贾敏说道:“之前有些耽误了,连我也不敢打包票说已经没事了,只是你们也不必太过焦虑,以我的经验,眼前暂时是无碍的。”
韩氏心神一松,几乎站立不稳。
贾敏为了给她找点事,分散注意力,便教了她如何保持卫生,如何照料病人,韩氏着急忙慌去沐浴更衣,又吩咐下人弄些糖盐水,顿时只将贾敏忘在当场。
贾敏也不以为意,又问史鼐、史鼎道:“你们两个可有受伤,让我瞧瞧。”
史鼐、史鼎彼此互看了一眼,皆道:“无碍”。
李氏、蒋氏自然知道俩人也受了伤,不过碍于男女大别,不肯实话实说,刚才贾敏使唤丫鬟脱史鼏上衣,自己亲自动手处理伤口,众人都从窗户看到了,这举动看起来自然是有些伤风败俗,只是两妯娌早已经被史鼏之事吓破了心神,倘若自己爷万一伤重去世,那真是天都要塌了,而眼前这些男女之别还算个屁,忙说道:“都是一家子至亲骨肉,有什么不好意思的。”对贾敏道,“劳烦姐姐给瞧瞧,二爷三爷也受了伤。”
贾敏就在院子里给他们瞧了瞧,二人伤势虽不严重,但是伤口也有些感染的迹象,贾敏让人搬了个大案及几把矮凳,坐了下来,替他二人重新处理伤口,包扎完毕,也配了青霉素让他们服下,这才对李氏、蒋氏交代了注意事项,她二人被吓坏了,听贾敏的话如聆仙音,小鸡啄米似的点着头,生怕漏了一个字。

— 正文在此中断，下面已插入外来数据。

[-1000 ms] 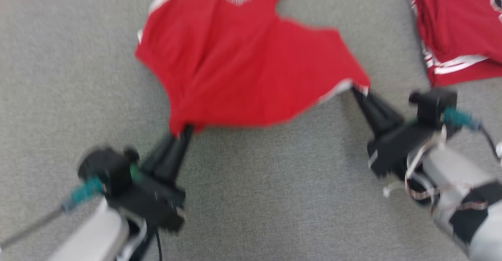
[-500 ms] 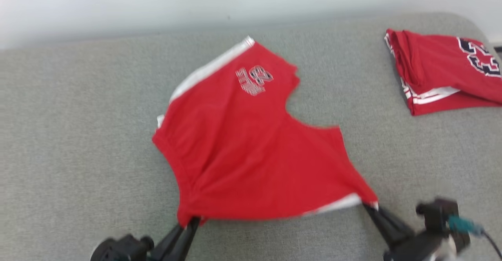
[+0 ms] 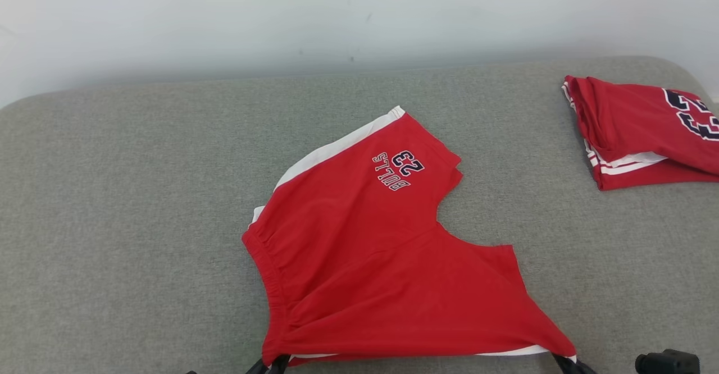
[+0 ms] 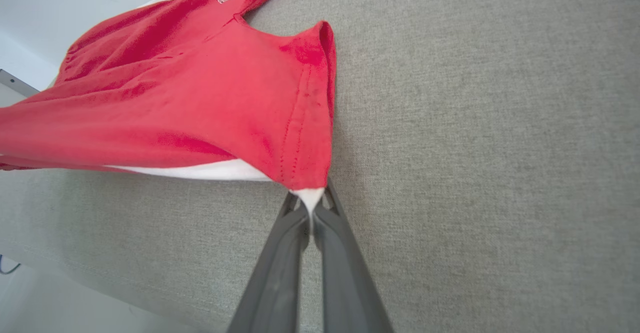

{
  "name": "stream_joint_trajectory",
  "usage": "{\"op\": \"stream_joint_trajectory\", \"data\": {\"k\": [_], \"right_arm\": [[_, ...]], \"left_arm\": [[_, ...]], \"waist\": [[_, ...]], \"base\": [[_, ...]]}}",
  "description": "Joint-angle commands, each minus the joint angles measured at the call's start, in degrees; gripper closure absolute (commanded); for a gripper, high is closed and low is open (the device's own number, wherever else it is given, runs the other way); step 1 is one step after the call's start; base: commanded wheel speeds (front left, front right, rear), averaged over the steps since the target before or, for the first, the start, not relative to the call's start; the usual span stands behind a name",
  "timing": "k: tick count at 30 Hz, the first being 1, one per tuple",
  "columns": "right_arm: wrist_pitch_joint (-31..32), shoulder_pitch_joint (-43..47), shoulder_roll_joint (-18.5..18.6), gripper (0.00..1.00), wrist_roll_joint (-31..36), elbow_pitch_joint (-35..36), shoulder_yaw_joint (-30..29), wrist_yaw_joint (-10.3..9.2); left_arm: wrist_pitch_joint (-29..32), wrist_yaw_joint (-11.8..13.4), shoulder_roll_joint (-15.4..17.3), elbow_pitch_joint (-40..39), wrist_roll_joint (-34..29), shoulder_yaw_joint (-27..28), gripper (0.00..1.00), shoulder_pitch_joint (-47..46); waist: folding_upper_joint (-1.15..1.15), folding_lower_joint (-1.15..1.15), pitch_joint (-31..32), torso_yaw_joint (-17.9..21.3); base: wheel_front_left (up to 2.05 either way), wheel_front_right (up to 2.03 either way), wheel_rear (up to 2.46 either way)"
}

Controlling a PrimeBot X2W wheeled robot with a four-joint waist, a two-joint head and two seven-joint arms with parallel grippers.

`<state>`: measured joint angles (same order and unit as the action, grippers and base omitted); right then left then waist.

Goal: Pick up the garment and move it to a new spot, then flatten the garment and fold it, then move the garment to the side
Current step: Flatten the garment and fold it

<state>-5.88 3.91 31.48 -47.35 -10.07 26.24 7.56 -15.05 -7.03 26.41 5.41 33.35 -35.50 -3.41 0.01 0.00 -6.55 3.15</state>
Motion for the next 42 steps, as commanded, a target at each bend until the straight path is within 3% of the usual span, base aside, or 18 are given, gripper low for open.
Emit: {"op": "stream_joint_trajectory", "data": {"k": [1,7,15,30,42], "right_arm": [[1.38,1.35,-0.67,1.00,1.15,0.83,-1.91,-0.17],[5.99,-0.95,-3.11,1.00,4.75,4.50,-9.21,-0.17],[11.09,-12.11,-2.78,1.00,7.84,4.84,-12.48,-0.17],[15.65,-44.17,-2.96,1.00,10.64,-15.65,-5.63,-0.17],[11.31,-60.95,-6.73,1.00,12.74,-35.92,1.30,-0.17]], "left_arm": [[-0.16,-0.05,-0.29,0.53,-0.66,0.11,1.00,0.51],[-0.16,-0.48,-2.14,0.76,-0.93,-0.75,1.00,-2.87],[-0.16,-0.42,-4.23,1.76,-0.08,-4.11,1.00,-9.89],[-0.16,-0.39,-12.18,9.68,4.24,-2.53,1.00,-24.51],[-0.16,-0.39,-16.05,18.24,4.61,-1.17,1.00,-32.94]], "waist": [[-0.01,0.00,0.16,-0.51],[-0.01,0.00,-0.72,-2.46],[-0.01,0.00,-2.52,-6.30],[-0.01,0.00,-11.12,-14.48],[-0.01,0.00,-15.77,-16.32]], "base": [[0.00,0.00,0.00],[0.00,0.00,0.00],[0.00,0.00,0.00],[0.00,0.00,0.00],[0.00,0.00,0.00]]}}
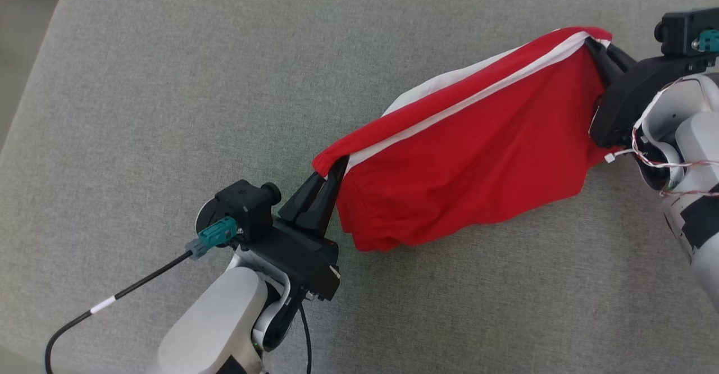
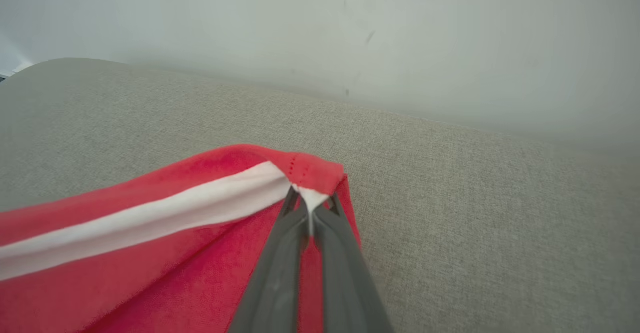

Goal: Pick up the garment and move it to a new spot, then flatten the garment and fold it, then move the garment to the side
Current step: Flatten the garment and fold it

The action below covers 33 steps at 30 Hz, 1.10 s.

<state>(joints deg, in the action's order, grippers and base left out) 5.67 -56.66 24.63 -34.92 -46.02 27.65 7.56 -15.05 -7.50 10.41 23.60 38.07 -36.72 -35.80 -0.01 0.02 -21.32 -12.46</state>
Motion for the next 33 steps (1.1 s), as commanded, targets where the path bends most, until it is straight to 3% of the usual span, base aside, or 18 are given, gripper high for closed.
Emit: {"op": "stream_joint_trajectory", "data": {"k": [1,3,4,6,7,12,23,33], "right_arm": [[-0.48,-1.11,-0.20,1.00,0.54,-1.41,0.38,-0.17],[-0.97,-2.41,-0.90,1.00,0.75,-3.78,1.41,-0.17],[-1.28,-3.02,-1.10,0.93,0.74,-4.76,1.88,-0.17],[-2.23,-3.88,-1.48,0.00,0.44,-6.50,2.59,-0.17],[-2.68,-4.13,-1.64,0.00,0.09,-7.28,2.90,-0.17],[-4.49,-3.65,-1.79,0.00,-1.69,-8.87,5.73,-0.17],[-7.39,2.47,0.80,0.00,-7.26,-9.58,10.56,-0.17],[-6.90,4.64,-0.86,0.00,-11.17,-12.58,11.84,-0.17]], "left_arm": [[-0.16,0.08,-0.24,0.33,-0.14,-0.07,1.00,-1.02],[-0.16,0.08,-0.57,0.94,-0.39,-0.57,1.00,-1.59],[-0.16,0.08,-0.74,1.17,-0.31,-0.72,1.00,-1.80],[-0.16,0.08,-0.71,1.41,-0.78,-0.74,0.28,-2.21],[-0.16,0.08,-0.73,1.57,-0.98,-0.59,0.00,-2.11],[-0.16,0.08,-0.59,1.52,-4.79,2.84,0.00,0.10],[-0.16,0.19,-2.86,-5.49,-13.72,18.02,0.00,11.17],[-0.16,0.27,-5.71,-13.90,-23.11,28.56,0.00,19.03]], "waist": [[0.01,-0.02,-1.17,-0.73],[0.01,-0.02,-1.39,-0.73],[0.01,-0.02,-1.43,-0.70],[0.01,-0.02,-1.26,-0.47],[0.01,-0.02,-1.07,-0.34],[0.01,-0.02,0.65,0.47],[0.01,-0.02,4.70,1.69],[0.01,-0.02,5.31,0.86]], "base": [[0.00,0.00,0.00],[0.00,0.00,0.00],[0.00,0.00,0.00],[0.00,0.00,0.00],[0.00,0.00,0.00],[0.00,0.00,0.00],[0.00,0.00,0.00],[0.00,0.00,0.00]]}}
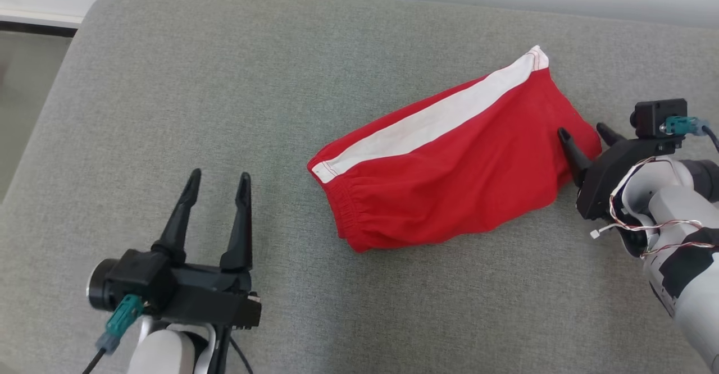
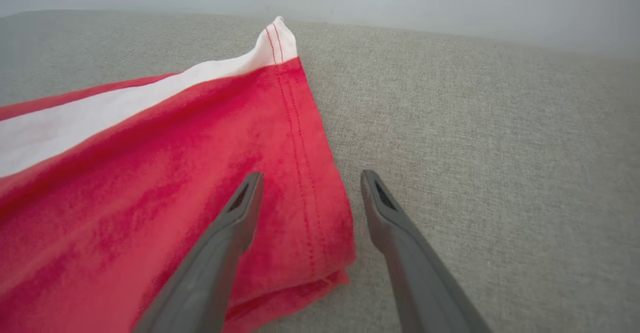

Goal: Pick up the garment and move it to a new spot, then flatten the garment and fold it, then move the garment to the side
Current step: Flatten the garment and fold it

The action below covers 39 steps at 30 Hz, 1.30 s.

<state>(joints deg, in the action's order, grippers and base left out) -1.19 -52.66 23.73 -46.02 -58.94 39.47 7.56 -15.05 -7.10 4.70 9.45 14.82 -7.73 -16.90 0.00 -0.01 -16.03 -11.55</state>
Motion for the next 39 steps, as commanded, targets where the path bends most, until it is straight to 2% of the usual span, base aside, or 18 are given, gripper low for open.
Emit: {"op": "stream_joint_trajectory", "data": {"k": [1,11,12,13,14,19,26,31,33,39], "right_arm": [[-0.13,0.65,-0.20,0.00,-0.35,-0.25,0.14,-0.17],[-0.17,0.99,-2.50,0.00,-1.10,-6.38,1.13,-0.17],[0.20,1.28,-2.83,0.27,-1.42,-6.70,1.10,-0.17],[0.58,1.56,-3.01,0.82,-1.75,-6.87,1.24,-0.17],[0.76,1.80,-3.14,1.00,-2.28,-6.86,1.27,-0.17],[-1.03,2.84,-3.57,1.00,-4.64,-4.53,1.20,-0.17],[-7.64,7.79,-1.38,1.00,-8.40,2.05,1.85,-0.17],[-10.68,14.10,1.26,1.00,-11.19,7.57,2.85,-0.17],[-11.76,18.28,3.40,1.00,-13.34,10.24,2.15,-0.17],[-12.83,25.14,6.93,1.00,-16.25,13.24,-0.04,-0.17]], "left_arm": [[-0.16,-0.13,-0.25,-0.30,-0.75,0.40,0.00,0.81],[-0.16,-0.24,-1.69,-2.90,-3.97,4.78,0.00,5.32],[-0.16,-0.29,-1.74,-2.92,-4.00,4.94,0.00,5.44],[-0.16,-0.32,-1.80,-2.90,-4.04,5.05,0.00,5.57],[-0.16,-0.35,-1.85,-2.92,-4.12,4.97,0.00,5.79],[-0.16,-0.35,-1.82,-2.85,-3.28,4.36,0.00,6.48],[-0.16,-0.31,-1.83,-2.77,-4.05,5.27,0.00,8.65],[-0.16,-0.33,-1.84,-3.27,-4.83,6.59,0.00,11.63],[-0.16,-0.35,-1.83,-3.57,-5.37,7.07,0.00,12.70],[-0.16,-0.30,-1.83,-4.12,-5.82,7.32,0.00,13.64]], "waist": [[0.00,0.01,0.04,-0.21],[0.00,0.01,1.18,-0.99],[0.00,0.01,1.29,-0.97],[0.00,0.01,1.39,-0.94],[0.00,0.01,1.50,-0.90],[0.00,0.01,2.45,-0.11],[0.00,0.01,6.11,2.65],[0.00,0.01,8.78,6.29],[0.00,0.01,9.56,7.95],[0.00,0.01,10.00,9.74]], "base": [[0.00,0.00,0.00],[0.00,0.00,0.00],[0.00,0.00,0.00],[0.00,0.00,0.00],[0.00,0.00,0.00],[0.00,0.00,0.00],[0.00,0.00,0.00],[0.00,0.00,0.00],[0.00,0.00,0.00],[0.00,0.00,0.00]]}}
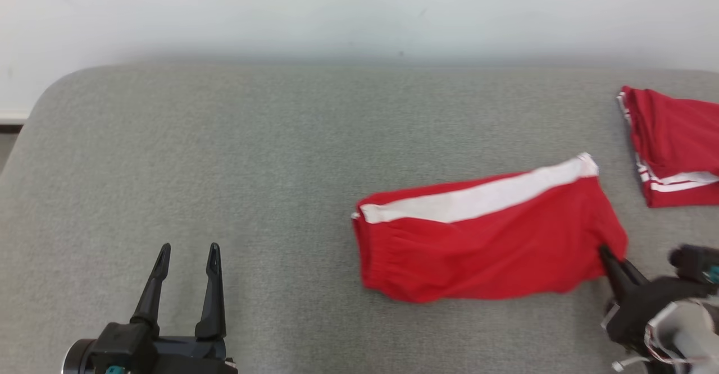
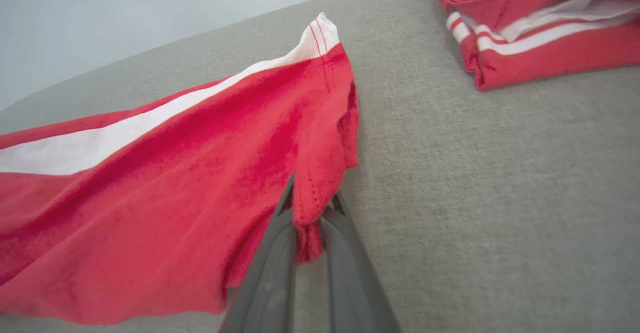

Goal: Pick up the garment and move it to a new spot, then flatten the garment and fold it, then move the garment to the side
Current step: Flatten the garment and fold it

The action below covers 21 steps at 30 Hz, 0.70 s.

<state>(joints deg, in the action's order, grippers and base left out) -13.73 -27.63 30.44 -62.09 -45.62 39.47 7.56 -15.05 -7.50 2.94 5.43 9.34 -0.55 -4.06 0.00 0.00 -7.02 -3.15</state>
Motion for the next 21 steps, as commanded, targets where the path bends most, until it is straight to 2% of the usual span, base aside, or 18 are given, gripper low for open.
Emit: {"op": "stream_joint_trajectory", "data": {"k": [1,5,9,15,21], "right_arm": [[-0.51,1.13,0.98,1.00,-0.65,0.24,-0.70,-0.17],[-0.94,4.29,3.67,1.00,-0.50,-0.05,-2.96,-0.17],[-1.10,6.48,4.33,1.00,-0.89,-0.16,-4.70,-0.17],[-1.36,7.58,3.21,1.00,1.24,3.25,-6.01,-0.17],[-1.45,8.39,1.54,1.00,6.77,11.59,-7.35,-0.17]], "left_arm": [[-0.16,0.09,-0.08,-0.15,-0.34,0.12,0.00,0.79],[-0.16,0.09,0.07,-0.01,-0.35,0.18,0.00,0.99],[-0.16,0.08,0.33,0.19,-0.14,0.40,0.00,1.50],[-0.16,0.08,0.24,-0.35,-0.28,1.27,0.00,2.49],[-0.16,0.08,0.11,-0.92,-0.56,1.96,0.00,3.14]], "waist": [[0.00,0.00,1.01,1.55],[0.00,0.00,1.32,2.00],[0.00,0.00,2.06,2.11],[0.00,0.00,2.85,2.25],[0.00,0.00,3.58,2.52]], "base": [[0.00,0.00,0.00],[0.00,0.00,0.00],[0.00,0.00,0.00],[0.00,0.00,0.00],[0.00,0.00,0.00]]}}
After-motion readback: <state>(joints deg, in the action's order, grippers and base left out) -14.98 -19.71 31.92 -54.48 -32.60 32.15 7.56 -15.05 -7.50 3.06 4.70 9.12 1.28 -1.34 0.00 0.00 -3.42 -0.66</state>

李氏道:“大伯那里情况还不稳,只怕还要求姐姐多留些时日才好。”
贾敏想了想,果然不放心,虽不乐意住下,却也只能点头道:“劳烦弟妹。”
棣棠等人听了,忙道:“二奶奶这边只要准备几间干净房子就行,我们太太的东西,随后就送来。”李氏自然没有不同意的道理,又说了几句,方散了。
又过了一日,史鼒的烧全退了,人也醒了,伤口也有了收敛的迹象,原本的浮肿之处也都有了褶皱,史家等人不由惊叹,贾敏医术之高明,竟能救活原本太医已经让史家准备后事的人,史大奶奶更是结结实实给贾敏磕了好几个头,却不知道贾敏心中暗自摇头,这才哪里到哪里?不过是最简单的清创和消炎罢了。一个青霉素和一个碘酒已经耗了贾敏将近十年的功夫,自己并不是化工专业毕业,着实不是这块料,想想再过一百来年,西方现代科学就要进入迅速发展的时代,贾敏就不由得陷入了沉思。
史鼒醒了,贾敏这才告辞而去,史家众人苦留不得,这才千恩万谢,将人送出大门。